Where light falls becomes integral to reading the larger black works like Untitled (Large Black Horizontal with Red Vertical) above. The painting is not monumental but it's large enough that it cannot be apprehended all at once -- not because of its scale but because of its darkness. It's like looking into a cave

Here, dark vs light becomes a phenomenon that forces the viewer to assemble the work in chapters, like a book, because you just can't see it all at once. You find yourself scanning the surface, identifying  passages as they emerge into light and relying on memory to assemble the picture in the mind's eye. The surface is visceral, dense and so intuitive that it's almost congenital in nature. 

As the work coalesces, its content comes into focus with rich passages of structural myth-making, overlapping visual idioms and instinctive formal decisions. The arrow shape at its center -- barely visible at first glance -- is tectonic, setting the stage for a picture space that is dramatic and filled with pulsing, abstract energy.


detail, Untitled (Large Black Horizontal with Red Vertical)


This is the dominant painting in the front gallery -- the first thing you see when you walk in the door. That its content is rich but so fleeting, anchored by a single strip of red pigment, is fascinating -- its surface and structure is sumptuous and it possesses a formal richness that smacks of spot-on impulse.
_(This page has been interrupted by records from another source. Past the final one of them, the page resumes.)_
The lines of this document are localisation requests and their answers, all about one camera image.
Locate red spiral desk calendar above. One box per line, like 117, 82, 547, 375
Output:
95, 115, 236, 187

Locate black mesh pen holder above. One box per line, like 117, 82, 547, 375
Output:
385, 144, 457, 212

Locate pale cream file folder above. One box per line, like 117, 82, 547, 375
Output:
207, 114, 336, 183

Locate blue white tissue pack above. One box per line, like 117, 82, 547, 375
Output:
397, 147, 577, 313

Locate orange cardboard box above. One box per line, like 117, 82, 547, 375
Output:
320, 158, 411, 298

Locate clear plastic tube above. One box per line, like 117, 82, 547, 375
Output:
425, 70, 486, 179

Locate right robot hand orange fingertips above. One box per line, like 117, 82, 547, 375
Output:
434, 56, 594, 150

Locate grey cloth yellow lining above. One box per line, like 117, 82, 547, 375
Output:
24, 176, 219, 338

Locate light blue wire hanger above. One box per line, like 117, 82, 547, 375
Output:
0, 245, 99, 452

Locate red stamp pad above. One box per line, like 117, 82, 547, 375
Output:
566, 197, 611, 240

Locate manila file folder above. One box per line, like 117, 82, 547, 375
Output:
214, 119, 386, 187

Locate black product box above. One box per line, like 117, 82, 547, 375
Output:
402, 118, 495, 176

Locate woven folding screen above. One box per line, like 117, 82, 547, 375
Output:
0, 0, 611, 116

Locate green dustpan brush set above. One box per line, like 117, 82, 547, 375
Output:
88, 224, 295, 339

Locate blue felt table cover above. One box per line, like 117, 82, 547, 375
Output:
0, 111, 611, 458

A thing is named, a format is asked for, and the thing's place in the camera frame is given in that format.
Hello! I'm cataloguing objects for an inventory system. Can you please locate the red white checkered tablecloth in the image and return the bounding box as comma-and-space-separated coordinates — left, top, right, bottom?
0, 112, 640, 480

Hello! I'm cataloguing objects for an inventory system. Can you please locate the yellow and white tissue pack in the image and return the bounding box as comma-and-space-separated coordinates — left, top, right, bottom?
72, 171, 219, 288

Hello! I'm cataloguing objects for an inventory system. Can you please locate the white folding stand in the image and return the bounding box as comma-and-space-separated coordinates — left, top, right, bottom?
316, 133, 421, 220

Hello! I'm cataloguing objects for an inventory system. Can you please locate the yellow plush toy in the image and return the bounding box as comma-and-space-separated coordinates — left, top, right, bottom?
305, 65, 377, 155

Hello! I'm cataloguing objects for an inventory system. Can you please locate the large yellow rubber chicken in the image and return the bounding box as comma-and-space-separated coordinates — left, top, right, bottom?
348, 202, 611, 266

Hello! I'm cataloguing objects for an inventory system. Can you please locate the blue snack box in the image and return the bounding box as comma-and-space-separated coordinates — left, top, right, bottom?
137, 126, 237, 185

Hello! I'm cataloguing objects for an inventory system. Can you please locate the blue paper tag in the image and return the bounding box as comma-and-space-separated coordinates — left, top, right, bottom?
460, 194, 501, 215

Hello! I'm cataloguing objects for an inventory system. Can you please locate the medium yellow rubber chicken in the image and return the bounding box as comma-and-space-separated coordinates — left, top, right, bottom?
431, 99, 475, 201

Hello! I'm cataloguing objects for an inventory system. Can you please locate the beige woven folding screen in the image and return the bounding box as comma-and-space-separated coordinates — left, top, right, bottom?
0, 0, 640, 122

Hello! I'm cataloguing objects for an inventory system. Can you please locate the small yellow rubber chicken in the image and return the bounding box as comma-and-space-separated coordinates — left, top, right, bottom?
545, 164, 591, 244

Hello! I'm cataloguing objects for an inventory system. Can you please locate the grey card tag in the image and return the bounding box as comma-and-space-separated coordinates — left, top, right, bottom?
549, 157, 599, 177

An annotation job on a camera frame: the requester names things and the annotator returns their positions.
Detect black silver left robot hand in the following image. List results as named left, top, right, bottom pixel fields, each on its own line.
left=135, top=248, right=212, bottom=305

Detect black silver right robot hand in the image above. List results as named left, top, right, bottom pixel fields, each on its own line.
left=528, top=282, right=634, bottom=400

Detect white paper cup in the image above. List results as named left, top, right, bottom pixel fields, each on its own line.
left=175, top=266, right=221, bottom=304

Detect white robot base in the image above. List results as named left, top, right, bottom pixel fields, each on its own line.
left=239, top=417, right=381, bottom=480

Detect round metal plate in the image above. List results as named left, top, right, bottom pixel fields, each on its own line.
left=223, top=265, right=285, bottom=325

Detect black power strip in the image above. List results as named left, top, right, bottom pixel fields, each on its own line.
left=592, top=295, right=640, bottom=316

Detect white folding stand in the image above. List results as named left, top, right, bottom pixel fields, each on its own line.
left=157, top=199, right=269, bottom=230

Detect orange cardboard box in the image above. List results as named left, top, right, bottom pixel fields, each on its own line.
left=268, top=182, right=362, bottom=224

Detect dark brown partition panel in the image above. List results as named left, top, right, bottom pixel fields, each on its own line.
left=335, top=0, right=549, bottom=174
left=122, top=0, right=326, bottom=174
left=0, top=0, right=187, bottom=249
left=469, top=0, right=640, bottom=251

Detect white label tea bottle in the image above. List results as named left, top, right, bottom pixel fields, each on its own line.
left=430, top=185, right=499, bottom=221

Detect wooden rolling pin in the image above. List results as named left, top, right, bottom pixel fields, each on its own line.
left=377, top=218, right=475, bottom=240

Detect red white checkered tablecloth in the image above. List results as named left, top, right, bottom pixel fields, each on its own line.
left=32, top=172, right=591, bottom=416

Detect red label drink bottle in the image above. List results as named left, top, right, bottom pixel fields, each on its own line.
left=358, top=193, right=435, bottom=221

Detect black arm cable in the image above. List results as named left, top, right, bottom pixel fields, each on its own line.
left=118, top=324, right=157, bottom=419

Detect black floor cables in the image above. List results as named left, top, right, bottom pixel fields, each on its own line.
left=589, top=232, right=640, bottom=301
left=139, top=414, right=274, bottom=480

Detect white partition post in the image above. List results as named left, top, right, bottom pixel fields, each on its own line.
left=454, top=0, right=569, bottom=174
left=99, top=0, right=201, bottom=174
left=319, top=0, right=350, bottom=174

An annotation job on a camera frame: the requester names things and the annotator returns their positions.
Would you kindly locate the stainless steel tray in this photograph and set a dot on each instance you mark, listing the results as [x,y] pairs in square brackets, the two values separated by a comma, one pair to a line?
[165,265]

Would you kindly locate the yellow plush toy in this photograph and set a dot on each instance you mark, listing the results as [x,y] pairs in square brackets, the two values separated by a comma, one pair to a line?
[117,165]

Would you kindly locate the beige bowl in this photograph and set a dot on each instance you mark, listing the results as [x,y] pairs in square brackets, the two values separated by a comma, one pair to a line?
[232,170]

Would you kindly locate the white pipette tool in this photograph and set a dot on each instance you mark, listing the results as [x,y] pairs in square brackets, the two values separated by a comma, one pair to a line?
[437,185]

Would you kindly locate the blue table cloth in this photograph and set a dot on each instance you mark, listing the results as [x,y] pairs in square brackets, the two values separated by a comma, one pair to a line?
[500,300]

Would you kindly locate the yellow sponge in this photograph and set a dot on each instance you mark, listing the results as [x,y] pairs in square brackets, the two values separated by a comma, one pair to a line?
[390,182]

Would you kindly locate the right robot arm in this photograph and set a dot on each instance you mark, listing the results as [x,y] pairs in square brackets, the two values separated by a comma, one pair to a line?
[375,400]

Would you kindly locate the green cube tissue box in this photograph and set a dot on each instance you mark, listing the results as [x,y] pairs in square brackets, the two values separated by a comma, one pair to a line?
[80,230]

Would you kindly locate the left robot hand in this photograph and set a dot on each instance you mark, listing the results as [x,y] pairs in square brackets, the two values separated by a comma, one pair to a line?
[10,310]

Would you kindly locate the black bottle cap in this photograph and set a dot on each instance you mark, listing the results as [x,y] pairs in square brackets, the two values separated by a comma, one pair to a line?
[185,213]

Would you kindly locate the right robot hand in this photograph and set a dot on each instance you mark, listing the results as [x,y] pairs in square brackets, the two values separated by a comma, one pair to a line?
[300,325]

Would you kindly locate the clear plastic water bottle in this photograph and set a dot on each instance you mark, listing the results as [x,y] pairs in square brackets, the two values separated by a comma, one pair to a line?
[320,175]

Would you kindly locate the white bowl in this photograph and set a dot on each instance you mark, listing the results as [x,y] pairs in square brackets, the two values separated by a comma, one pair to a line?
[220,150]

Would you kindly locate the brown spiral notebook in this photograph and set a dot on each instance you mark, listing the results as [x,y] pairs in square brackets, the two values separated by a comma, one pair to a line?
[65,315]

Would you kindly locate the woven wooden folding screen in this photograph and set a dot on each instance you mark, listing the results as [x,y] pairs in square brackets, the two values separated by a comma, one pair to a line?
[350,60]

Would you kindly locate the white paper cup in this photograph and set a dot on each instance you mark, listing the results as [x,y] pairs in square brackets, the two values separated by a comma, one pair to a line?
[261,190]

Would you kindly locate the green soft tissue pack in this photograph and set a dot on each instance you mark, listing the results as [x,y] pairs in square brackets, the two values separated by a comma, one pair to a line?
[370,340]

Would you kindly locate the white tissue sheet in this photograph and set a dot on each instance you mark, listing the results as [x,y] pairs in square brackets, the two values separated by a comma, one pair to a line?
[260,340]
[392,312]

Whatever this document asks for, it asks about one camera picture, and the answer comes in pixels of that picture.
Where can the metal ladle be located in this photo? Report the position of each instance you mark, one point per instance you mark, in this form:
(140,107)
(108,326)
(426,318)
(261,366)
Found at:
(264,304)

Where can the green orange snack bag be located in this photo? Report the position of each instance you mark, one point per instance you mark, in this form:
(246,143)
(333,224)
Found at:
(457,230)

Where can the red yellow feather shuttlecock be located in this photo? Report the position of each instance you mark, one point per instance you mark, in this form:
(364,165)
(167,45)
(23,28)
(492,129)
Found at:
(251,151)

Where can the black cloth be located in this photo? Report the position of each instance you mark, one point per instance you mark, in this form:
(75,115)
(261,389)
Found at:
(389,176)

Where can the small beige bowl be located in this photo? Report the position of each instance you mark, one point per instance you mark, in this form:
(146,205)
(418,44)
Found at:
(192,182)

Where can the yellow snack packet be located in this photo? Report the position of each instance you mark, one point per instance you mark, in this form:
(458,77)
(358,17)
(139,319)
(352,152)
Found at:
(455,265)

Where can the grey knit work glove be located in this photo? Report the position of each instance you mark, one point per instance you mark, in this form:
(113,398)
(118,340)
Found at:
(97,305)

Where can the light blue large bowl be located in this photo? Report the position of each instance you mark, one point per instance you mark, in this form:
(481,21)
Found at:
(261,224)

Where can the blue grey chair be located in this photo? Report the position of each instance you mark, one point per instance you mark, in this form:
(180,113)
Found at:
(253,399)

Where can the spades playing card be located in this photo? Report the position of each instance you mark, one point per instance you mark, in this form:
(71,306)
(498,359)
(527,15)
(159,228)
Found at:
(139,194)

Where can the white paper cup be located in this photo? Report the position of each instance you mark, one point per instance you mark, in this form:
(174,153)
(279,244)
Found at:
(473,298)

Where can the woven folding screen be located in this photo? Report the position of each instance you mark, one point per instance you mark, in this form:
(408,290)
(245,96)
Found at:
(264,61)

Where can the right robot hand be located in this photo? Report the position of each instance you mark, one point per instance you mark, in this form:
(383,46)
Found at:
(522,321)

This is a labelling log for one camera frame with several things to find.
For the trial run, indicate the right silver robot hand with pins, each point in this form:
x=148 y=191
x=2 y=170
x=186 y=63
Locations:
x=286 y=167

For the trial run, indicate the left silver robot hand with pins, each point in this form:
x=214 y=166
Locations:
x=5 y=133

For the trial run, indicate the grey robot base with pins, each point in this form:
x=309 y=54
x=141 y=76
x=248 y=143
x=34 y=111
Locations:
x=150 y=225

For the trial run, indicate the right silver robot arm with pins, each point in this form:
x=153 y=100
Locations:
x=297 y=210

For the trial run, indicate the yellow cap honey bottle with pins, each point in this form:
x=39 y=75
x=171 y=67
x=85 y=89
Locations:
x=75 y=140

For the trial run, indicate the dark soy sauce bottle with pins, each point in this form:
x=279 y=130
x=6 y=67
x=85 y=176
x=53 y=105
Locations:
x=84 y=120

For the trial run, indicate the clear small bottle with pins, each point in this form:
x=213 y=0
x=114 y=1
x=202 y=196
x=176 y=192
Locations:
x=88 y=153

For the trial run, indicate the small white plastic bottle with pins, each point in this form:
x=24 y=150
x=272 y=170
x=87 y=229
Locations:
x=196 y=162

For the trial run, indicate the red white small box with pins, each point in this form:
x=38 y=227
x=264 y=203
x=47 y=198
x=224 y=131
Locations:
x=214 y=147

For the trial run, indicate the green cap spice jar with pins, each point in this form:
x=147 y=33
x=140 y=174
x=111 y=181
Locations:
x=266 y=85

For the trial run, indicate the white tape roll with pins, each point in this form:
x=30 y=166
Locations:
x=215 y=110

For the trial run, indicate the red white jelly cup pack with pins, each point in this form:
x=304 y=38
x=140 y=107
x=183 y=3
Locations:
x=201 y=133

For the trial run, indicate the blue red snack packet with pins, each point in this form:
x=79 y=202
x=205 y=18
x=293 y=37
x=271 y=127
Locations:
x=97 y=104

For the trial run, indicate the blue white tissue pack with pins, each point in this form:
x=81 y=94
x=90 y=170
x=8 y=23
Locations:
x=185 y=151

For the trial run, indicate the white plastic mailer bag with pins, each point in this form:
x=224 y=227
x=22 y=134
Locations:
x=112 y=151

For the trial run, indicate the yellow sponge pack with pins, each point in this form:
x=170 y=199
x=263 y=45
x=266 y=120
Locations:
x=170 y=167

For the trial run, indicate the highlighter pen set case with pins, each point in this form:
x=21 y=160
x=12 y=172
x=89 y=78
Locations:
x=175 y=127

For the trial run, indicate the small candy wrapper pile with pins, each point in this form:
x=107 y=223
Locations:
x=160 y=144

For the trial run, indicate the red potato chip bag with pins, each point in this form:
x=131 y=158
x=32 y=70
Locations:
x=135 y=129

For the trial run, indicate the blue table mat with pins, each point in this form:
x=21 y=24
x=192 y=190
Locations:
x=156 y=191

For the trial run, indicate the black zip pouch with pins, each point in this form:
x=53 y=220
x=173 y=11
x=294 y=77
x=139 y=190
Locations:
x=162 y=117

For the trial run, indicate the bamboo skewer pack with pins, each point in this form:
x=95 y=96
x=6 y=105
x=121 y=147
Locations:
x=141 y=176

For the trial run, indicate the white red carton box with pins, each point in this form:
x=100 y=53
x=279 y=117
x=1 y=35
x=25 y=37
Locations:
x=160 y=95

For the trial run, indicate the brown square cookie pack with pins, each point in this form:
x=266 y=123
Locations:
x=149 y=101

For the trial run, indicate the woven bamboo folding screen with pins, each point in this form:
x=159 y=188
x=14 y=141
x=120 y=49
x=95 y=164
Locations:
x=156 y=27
Untitled (Small Orange), 2013, 18 x 13"

Markwith understands color, too, applying it variously with painterly strokes that advance the picture field toward content or saturating it with such rich chroma that the works look not so much painted as they do marinated in color.



Untitled (Textural Painting 1), 2013


His decision making is instinctive, with a powerful formal structure. Shards of linen and pinstripe textiles cleave against the subtle ribbing of corrugated board, salvaged wood slats that reroute the picture space or dive across image fields with dramatic effect. His sense of order is intrinsic.
 

 
Untitled (Work on Canvas with Green), 2012


Markwith graduated from RISD in 2011. In the beginning there, he spent much of his time undoing the presumptions about Western canon with which he had arrived. His response to the dissolution of pictorial representation in works from the early 20th century fueled much of his understanding of abstraction -- a concept he had found untenable early on. Malevich, Schwitters, Scarpitta and eventually Rauschenberg figured heavily in this personal renaissanceIt's clear that he gets it now.






Markwith works both in Montauk and in New York City, with marked differences in each studio environment. Although he finds no determinate factors in either place, he acknowledged that the low ceilings in New York have an impact on scale. In saying that, I couldn't help imagine the structure of his works being impacted by a specific architecture. The works are quintessentially urban -- very much the product of right angles. And while his compositions are drawn from the 2-dimensional they possess a depth that is sculptural. Indeed, he also works in the round, with crisp and thoughtful results.



Untitled (Hydrant/Plug), 2013, 21 x 12 1/2 x 10"

Alex Markwith is someone to keep your eye on. Don't miss his show at Ille Arts.